Concept Analysis of Gender, Feminist, and Women’s Studies Research in the Communication Literature
Author: Timothy Stephen (Department of Communication, University at Albany & President of CIOS)
Description: In recent decades a distinctive literature has accumulated discussing the role of gender, feminism, and women’s studies-related research (GFWS) in the communication field; however, questions persist about how this research is represented in the field’s literature. This article sketches the history of this representation in a field test of a concept mapping technique that tracks patterns of publication and isolates conceptual associations within the titles of GFWS articles. Findings support the idea that the feminist scholarship is represented by a unique configuration of conceptual relationships, has a history unto itself separated from that of studies of gender or sex differences, and that feminist research has entered the literature in two distinctly different eras. Feminist research has a unique and uneven pattern of representation in the field’s literature.
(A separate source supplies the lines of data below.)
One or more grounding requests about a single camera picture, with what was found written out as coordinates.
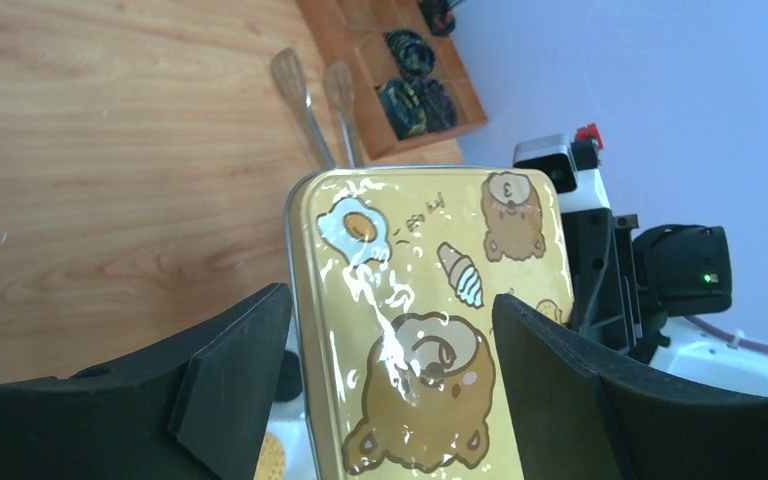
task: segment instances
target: utensil
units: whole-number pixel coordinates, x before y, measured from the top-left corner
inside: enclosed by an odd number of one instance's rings
[[[269,63],[269,67],[272,71],[272,79],[281,91],[284,101],[307,133],[314,153],[321,157],[327,168],[337,168],[337,163],[334,162],[334,157],[328,150],[322,130],[313,114],[310,90],[307,88],[304,68],[296,51],[292,48],[281,50]]]
[[[325,70],[323,78],[325,94],[328,101],[337,111],[337,120],[343,130],[343,142],[346,144],[346,155],[349,157],[349,168],[356,168],[363,157],[355,133],[355,88],[352,82],[352,72],[345,60],[340,60]]]

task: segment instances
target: wall
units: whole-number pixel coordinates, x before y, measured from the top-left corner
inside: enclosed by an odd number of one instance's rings
[[[707,321],[768,343],[768,6],[747,0],[470,0],[455,41],[491,118],[468,163],[598,122],[616,213],[723,225],[734,306]]]

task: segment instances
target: wooden box
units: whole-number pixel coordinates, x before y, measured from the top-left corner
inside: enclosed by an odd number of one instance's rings
[[[449,38],[434,37],[416,0],[296,0],[325,65],[345,59],[355,84],[358,131],[370,158],[404,152],[458,137],[487,123],[487,114]],[[458,125],[445,132],[399,140],[378,100],[376,87],[399,77],[384,33],[409,28],[422,34],[437,61],[431,77],[449,91]]]

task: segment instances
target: dark green object
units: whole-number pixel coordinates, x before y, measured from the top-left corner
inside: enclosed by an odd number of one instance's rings
[[[429,132],[444,132],[457,126],[458,111],[442,82],[436,78],[426,79],[417,96],[425,110]]]
[[[406,80],[424,77],[434,70],[437,57],[431,45],[419,33],[408,29],[394,30],[385,33],[384,40],[396,60],[399,72]]]
[[[455,13],[448,0],[420,0],[419,9],[435,37],[448,37],[455,30]]]
[[[378,87],[378,99],[399,140],[425,134],[427,117],[413,88],[401,78]]]

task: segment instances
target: cartoon bear
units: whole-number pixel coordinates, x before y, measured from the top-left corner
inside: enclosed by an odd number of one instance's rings
[[[490,446],[496,381],[487,339],[438,312],[391,325],[369,352],[363,418],[343,442],[344,468],[359,475],[384,459],[423,473],[455,461],[476,468]]]
[[[484,252],[487,260],[502,257],[524,261],[543,258],[543,210],[540,196],[527,175],[493,173],[481,185],[481,211],[487,225]]]

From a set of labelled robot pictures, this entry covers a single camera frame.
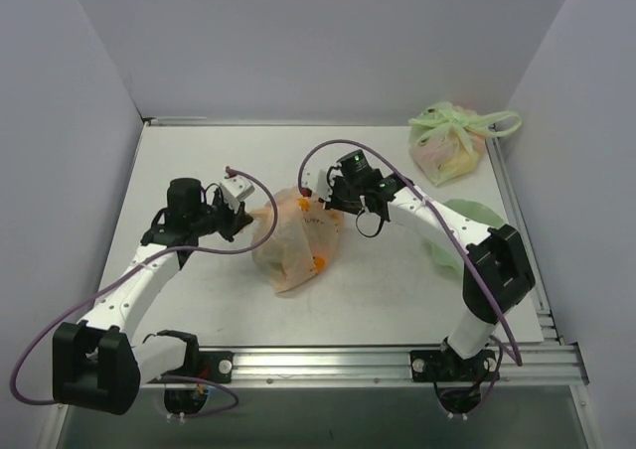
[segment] screw
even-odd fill
[[[232,362],[230,360],[221,360],[219,363],[219,373],[229,374],[232,371]]]
[[[418,358],[416,360],[413,360],[413,363],[411,363],[410,367],[413,368],[413,371],[416,373],[423,373],[424,368],[426,368],[426,363],[422,358]]]
[[[484,370],[488,370],[488,372],[492,373],[497,367],[497,362],[495,362],[494,358],[487,358],[484,360]]]

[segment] white table surface
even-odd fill
[[[294,185],[302,158],[328,139],[355,139],[372,146],[441,202],[474,200],[502,217],[506,214],[488,156],[471,176],[434,188],[411,162],[407,134],[406,127],[147,127],[102,286],[131,260],[151,219],[165,206],[170,180],[195,177],[211,183],[231,165],[277,192]],[[352,149],[328,147],[314,157],[309,169],[327,167]],[[379,166],[371,157],[370,162]],[[247,200],[247,208],[259,208],[265,201],[257,191]],[[219,236],[205,237],[200,244],[238,248],[250,241],[248,227],[232,244]],[[436,266],[421,238],[387,224],[380,236],[369,240],[357,234],[353,217],[347,217],[335,262],[320,276],[279,296],[249,254],[192,255],[157,297],[133,342],[148,333],[174,329],[198,335],[207,346],[431,345],[448,335],[463,308],[460,277]],[[530,297],[508,318],[518,341],[543,340]],[[498,335],[505,340],[501,329]]]

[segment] white panel
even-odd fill
[[[0,31],[0,447],[31,448],[45,411],[9,371],[94,290],[141,122],[77,0],[0,0]],[[50,347],[19,380],[32,397],[51,397]]]
[[[165,207],[170,180],[195,177],[217,181],[226,165],[253,173],[272,191],[293,186],[304,155],[338,137],[360,140],[378,150],[440,201],[480,201],[501,216],[501,196],[489,160],[467,179],[433,188],[407,152],[404,127],[150,127],[146,128],[117,224],[102,284],[119,276],[157,211]],[[311,169],[328,167],[350,152],[332,146],[315,156]],[[247,200],[261,207],[262,192]],[[438,344],[465,308],[461,278],[431,261],[422,239],[387,224],[375,239],[356,232],[347,218],[334,264],[295,291],[275,296],[248,254],[194,254],[168,283],[141,321],[133,342],[148,333],[175,329],[195,333],[205,345],[309,346]],[[202,239],[215,248],[250,243],[252,228],[234,244],[218,235]],[[510,314],[516,337],[542,341],[532,299]],[[504,338],[503,332],[498,335]]]
[[[634,0],[567,0],[511,106],[508,164],[556,324],[578,341],[608,448],[636,441]]]
[[[80,0],[144,116],[405,123],[502,108],[563,0]]]

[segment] green bag handle
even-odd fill
[[[493,131],[488,128],[510,118],[515,118],[515,122],[506,129]],[[421,146],[430,136],[453,130],[471,155],[473,154],[473,145],[466,131],[486,138],[501,138],[517,131],[521,123],[521,116],[514,111],[500,111],[480,116],[476,113],[467,113],[449,101],[435,103],[420,116],[408,121],[408,124],[413,127],[412,131],[421,132],[421,134],[415,133],[415,135],[411,133],[411,145],[416,143]]]

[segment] white wall
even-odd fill
[[[566,0],[510,106],[506,146],[558,328],[608,448],[636,443],[636,4]]]
[[[563,0],[80,0],[144,116],[398,123],[506,105]]]
[[[141,121],[77,0],[0,0],[0,447],[45,409],[8,391],[38,329],[95,289]],[[51,396],[50,340],[19,386]]]
The concept mapping methodology is argued to provide one means for offsetting the fragmentation of the discipline’s scholarship that has occurred as a result of the rapid proliferation of new specialized communication journals occurring throughout the last three decades.
Reference: Stephen, T. (2000). Concept Analysis of Gender, Feminist, and Women’s Studies Research in the Communication Literature. Communication Monographs. 67, 193-214.